Work instructions: What follows is a listing; repeat exactly, and only, its lines from the one holding "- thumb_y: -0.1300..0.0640" through the last, leaving any pictures out.

Data section:
▬▬▬
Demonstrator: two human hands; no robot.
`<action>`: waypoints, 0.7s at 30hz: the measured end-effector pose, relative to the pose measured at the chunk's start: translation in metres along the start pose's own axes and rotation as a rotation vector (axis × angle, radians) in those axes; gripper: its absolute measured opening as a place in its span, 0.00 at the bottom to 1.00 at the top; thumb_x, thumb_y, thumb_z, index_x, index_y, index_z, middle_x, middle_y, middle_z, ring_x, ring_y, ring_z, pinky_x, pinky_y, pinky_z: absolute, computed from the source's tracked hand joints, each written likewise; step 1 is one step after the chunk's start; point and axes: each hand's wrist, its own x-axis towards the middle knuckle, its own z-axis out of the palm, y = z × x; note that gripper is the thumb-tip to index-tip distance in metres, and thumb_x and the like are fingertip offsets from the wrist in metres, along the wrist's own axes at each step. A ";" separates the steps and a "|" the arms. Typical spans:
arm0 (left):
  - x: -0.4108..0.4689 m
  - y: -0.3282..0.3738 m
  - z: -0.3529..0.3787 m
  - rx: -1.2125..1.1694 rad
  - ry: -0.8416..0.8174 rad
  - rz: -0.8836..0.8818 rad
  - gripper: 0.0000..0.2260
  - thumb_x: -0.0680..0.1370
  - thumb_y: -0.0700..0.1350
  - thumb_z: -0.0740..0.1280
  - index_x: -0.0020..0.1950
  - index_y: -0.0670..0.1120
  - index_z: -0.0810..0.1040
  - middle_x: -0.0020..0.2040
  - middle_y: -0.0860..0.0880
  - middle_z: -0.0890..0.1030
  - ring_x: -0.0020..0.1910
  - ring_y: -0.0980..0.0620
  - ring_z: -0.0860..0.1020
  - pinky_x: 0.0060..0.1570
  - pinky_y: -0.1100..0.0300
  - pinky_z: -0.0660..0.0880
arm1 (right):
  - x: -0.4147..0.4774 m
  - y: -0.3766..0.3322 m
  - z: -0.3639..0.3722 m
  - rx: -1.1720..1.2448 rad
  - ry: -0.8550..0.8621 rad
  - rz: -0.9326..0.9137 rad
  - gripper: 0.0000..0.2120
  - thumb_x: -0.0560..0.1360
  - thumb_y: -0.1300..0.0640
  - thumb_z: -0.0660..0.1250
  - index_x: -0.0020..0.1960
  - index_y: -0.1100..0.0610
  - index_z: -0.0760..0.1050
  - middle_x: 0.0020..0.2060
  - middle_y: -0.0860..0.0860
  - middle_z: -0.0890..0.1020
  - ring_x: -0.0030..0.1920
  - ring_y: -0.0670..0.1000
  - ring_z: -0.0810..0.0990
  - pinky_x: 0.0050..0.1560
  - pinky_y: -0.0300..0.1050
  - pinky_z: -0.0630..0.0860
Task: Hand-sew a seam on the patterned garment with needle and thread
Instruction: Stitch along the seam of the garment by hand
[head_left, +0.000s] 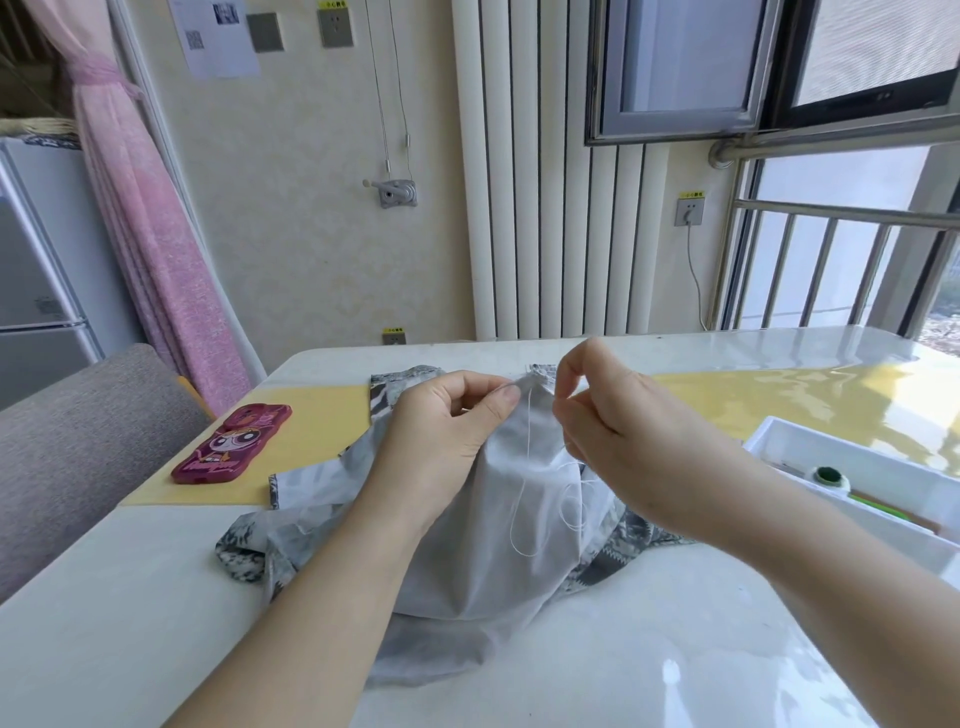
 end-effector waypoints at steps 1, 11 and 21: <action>0.000 0.000 0.000 0.006 0.005 0.003 0.06 0.75 0.39 0.70 0.40 0.49 0.81 0.34 0.60 0.82 0.37 0.65 0.78 0.41 0.75 0.72 | 0.000 0.000 0.003 0.012 -0.006 -0.004 0.05 0.80 0.59 0.52 0.47 0.52 0.61 0.29 0.55 0.73 0.27 0.49 0.65 0.31 0.46 0.66; -0.001 0.000 0.000 0.049 0.014 0.019 0.06 0.75 0.41 0.70 0.40 0.51 0.81 0.35 0.60 0.82 0.38 0.64 0.78 0.42 0.74 0.72 | 0.005 0.002 0.008 0.037 -0.002 0.022 0.06 0.79 0.62 0.53 0.46 0.53 0.62 0.27 0.51 0.71 0.25 0.47 0.65 0.27 0.41 0.61; -0.004 0.001 0.001 0.079 0.033 0.021 0.04 0.75 0.42 0.70 0.42 0.49 0.82 0.35 0.57 0.82 0.36 0.62 0.77 0.39 0.74 0.71 | 0.006 0.002 0.010 0.049 -0.008 0.044 0.06 0.79 0.62 0.53 0.45 0.53 0.62 0.27 0.50 0.71 0.24 0.45 0.65 0.27 0.39 0.62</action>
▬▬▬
Finished task:
  - thumb_y: -0.1300..0.0640
  - thumb_z: -0.0660..0.1250
  - index_x: -0.0020..0.1960
  - index_y: -0.1100..0.0610
  - index_z: -0.0760..0.1050
  - middle_x: 0.0020..0.2060
  - middle_y: -0.0860..0.0860
  - middle_z: -0.0890..0.1020
  - ring_x: -0.0030..0.1920
  - ring_y: -0.0670..0.1000
  - ring_z: -0.0810..0.0990
  - pinky_x: 0.0050..0.1560
  - pinky_y: -0.0300..0.1050
  - pinky_z: -0.0630..0.0860
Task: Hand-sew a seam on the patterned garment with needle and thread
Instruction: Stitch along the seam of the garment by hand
[head_left, +0.000s] 
 end-effector waypoints at steps 1, 11 and 21: <action>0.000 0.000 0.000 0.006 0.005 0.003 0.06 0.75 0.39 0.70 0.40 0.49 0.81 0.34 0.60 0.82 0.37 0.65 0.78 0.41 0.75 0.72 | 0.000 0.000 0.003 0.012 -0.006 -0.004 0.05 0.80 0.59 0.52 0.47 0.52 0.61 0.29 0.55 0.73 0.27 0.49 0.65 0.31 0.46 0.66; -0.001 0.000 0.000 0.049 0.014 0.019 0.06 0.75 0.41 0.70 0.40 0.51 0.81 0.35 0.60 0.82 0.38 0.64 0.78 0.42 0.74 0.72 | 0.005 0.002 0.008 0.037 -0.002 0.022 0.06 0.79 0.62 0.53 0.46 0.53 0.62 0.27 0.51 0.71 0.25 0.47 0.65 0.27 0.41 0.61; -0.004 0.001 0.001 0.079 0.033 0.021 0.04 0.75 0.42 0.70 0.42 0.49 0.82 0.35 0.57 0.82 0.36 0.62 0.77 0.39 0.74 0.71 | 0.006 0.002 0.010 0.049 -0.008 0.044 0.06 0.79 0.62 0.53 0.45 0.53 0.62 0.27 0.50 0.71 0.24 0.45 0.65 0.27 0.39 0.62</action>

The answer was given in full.